• What is expected
Copy every line below where the string "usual" is found.
_ _ _ _ _ _ _
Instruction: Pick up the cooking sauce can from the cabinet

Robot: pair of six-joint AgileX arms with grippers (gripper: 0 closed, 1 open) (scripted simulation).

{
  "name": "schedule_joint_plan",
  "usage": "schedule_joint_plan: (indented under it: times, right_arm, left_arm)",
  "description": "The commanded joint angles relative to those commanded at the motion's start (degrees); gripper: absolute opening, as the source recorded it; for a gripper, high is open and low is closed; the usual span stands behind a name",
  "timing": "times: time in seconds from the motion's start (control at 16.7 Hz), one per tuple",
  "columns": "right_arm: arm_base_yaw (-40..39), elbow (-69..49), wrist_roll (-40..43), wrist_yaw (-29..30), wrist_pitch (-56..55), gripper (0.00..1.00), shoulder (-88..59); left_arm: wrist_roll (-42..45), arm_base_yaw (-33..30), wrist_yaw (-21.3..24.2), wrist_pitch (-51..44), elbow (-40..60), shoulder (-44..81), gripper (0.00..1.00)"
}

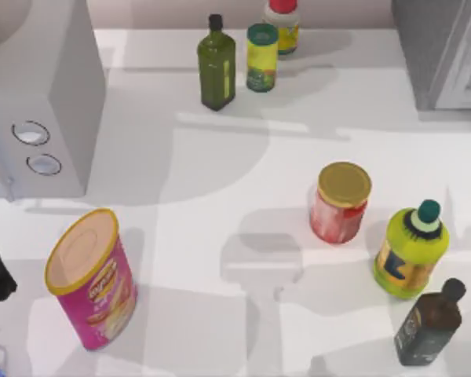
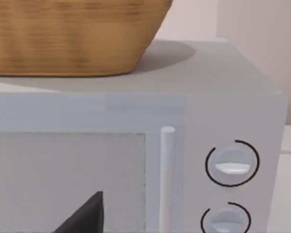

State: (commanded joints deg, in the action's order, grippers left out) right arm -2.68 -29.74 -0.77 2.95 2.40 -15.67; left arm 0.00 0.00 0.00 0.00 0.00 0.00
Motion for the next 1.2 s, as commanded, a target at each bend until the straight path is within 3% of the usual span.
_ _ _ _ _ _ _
• Answer box
  "description": "The commanded joint angles relative to those commanded at the motion's start (degrees); gripper: absolute opening, as the source recorded it; for a gripper, high is open and low is closed; the usual span stands behind a name",
Motion for the next 1.2 s, as commanded, a target at each bend until the straight path is within 3% of the usual span.

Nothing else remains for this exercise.